Fred van Dijk: Behind the screens: the state and direction of Plone community IT
Talk by Fred van Dijk at Plone Conference 2025 in Jyväskylä, Finland.
This is a talk I did not want to give.
I am team lead of the Plone Admin team, and work at kitconcept.
The current state: see the keynotes, lots happening on the frontend. Good.
The current state of our IT: very troubling and daunting.
This is not a 'blame game'. But focussing on resources and people this conference should be a first priority. We are a real volunteer organisation, nobody is pushing anybody around. That is a strength, but also a weakness. We also see that in the Admin team.

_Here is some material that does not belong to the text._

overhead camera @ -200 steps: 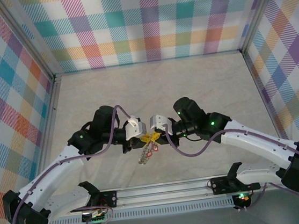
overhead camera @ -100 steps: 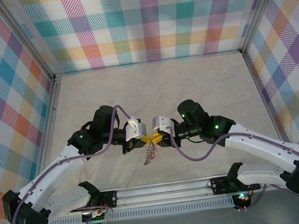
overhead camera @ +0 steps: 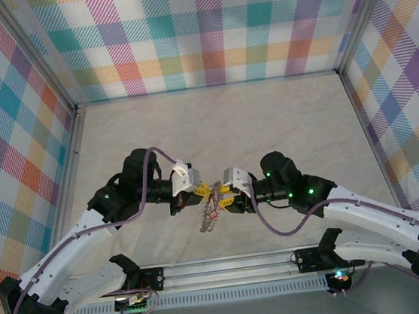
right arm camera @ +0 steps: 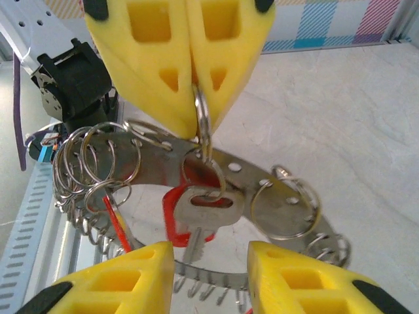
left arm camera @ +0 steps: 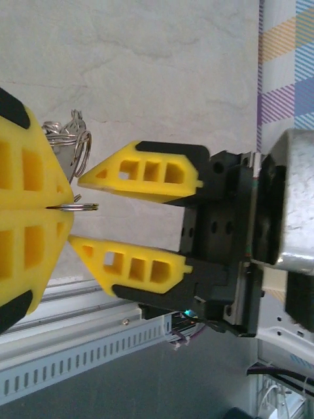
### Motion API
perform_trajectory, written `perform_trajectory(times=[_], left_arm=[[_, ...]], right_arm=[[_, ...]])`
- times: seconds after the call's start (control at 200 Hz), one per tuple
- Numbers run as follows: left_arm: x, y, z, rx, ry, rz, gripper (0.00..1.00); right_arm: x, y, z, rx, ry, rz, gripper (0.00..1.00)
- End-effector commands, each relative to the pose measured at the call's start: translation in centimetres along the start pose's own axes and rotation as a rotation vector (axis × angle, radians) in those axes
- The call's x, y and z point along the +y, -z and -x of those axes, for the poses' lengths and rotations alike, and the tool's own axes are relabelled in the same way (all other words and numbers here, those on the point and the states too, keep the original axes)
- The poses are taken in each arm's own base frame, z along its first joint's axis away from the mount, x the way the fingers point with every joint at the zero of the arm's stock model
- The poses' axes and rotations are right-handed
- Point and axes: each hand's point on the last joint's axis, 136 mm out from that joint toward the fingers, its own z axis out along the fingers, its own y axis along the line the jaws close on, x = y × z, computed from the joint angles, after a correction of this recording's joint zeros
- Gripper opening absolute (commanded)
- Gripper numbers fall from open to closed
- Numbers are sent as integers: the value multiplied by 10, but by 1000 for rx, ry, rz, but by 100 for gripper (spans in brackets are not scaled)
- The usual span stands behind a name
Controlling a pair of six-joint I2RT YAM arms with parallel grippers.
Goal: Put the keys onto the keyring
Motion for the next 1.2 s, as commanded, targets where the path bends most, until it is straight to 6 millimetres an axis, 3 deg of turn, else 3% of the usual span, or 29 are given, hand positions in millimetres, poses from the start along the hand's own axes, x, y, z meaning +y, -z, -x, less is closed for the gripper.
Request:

The Admin team is 4 senior Plonistas as allround admin, 2 release managers, 2 CI/CD experts. 3 former board members, everyone overburdened with work. We had all kinds of plans for this year, but we have mostly been putting out fires.
We are a volunteer organisation, and don't have a big company behind us that can throw money at the problems. Strength and weakness. In all society it is a problem that volunteers are decreasing.
Root causes:
- We failed to scale down in time in our IT landscape and usage.
- We have no clean role descriptions, team descriptions, we can't ask a minimum effort per week or month.
- The trend is more communication channels, platforms to join and promote yourself, apps to use.
Overview of what have have to keep running as admin team:
- Support main development process: github, CI/CD, Jenkins main and runners, dist.plone.org.
- Main communication, documentation: pone.org, docs.plone.org, training.plone.org, conf and country sites, Matomo.
- Community office automation: Google docds, workspacae, Quaive, Signal, Slack
- Broader: Discourse and Discord
The first two are really needed, the second we already have some problems with.
Some services are self hosted, but also a lot of SAAS services/platforms. In all, it is quite a bit.
The Admin team does not officially support all of these, but it does provide fallback support. It is too much for the current team.
There are plans for what we can improve in the short term. Thank you to a lot of people that I have already talked to about this. 3 areas: GitHub setup and config, Google Workspace, user management.
On GitHub we have a sponsored OSS plan. So we have extra features for free, but it not enough by far. User management: hard to get people out. You can't contact your members directly. E-mail has been removed, for privacy. Features get added on GitHub, and no complete changelog.
Challenge on GitHub: we have public repositories, but we also have our deployments in there. Only really secure would be private repositories, otherwise the danger is that credentials or secret could get stolen. Every developer with access becomes an attack vector. Auditing is available for only 6 months. A simple question like: who has been active for the last 2 years? No, can't do.
Some actionable items on GitHub:
- We will separate the contributor agreement check from the organisation membership. We create a hidden team for those who signed, and use that in the check.
- Cleanup users, use Contributors team, Developers
- Active members: check who has contributed the last years.
- There have been security incidents. Someone accidentally removed a few repositories. Someone's account got hacked, luckily discovered within a few hours, and some actions had already been taken.
- More fine grained teams to control repository access.
- Use of GitHub Discussions for some central communication of changes.
- Use project management better.
- The elephant in the room that we have practice on this year, and ongoing: the Collective organisation. This was free for all, very nice, but the development world is not a nice and safe place anymore. So we already needed to lock down some things there.
- Keep deployments and the secrets all out of GitHub, so no secrets can be stolen.
Google Workspace:
- We are dependent on this.
- No user management. Admins have had access because they were on the board, but they kept access after leaving the board. So remove most inactive users.
- Spam and moderation issues
- We could move to Google docs for all kinds of things. Use Google workspace drives for all things. But the Drive UI is a mess, so docs can be in your personal account without you realizing it.
User management:
- We need separate standalone user management, but implementation is not clear.
- We cannot contact our members one on one.
Oh yes, Plone websites:
- upgrade plone.org
- self preservation: I know what needs to be done, and can do it, but have no time, focusing on the previous points instead.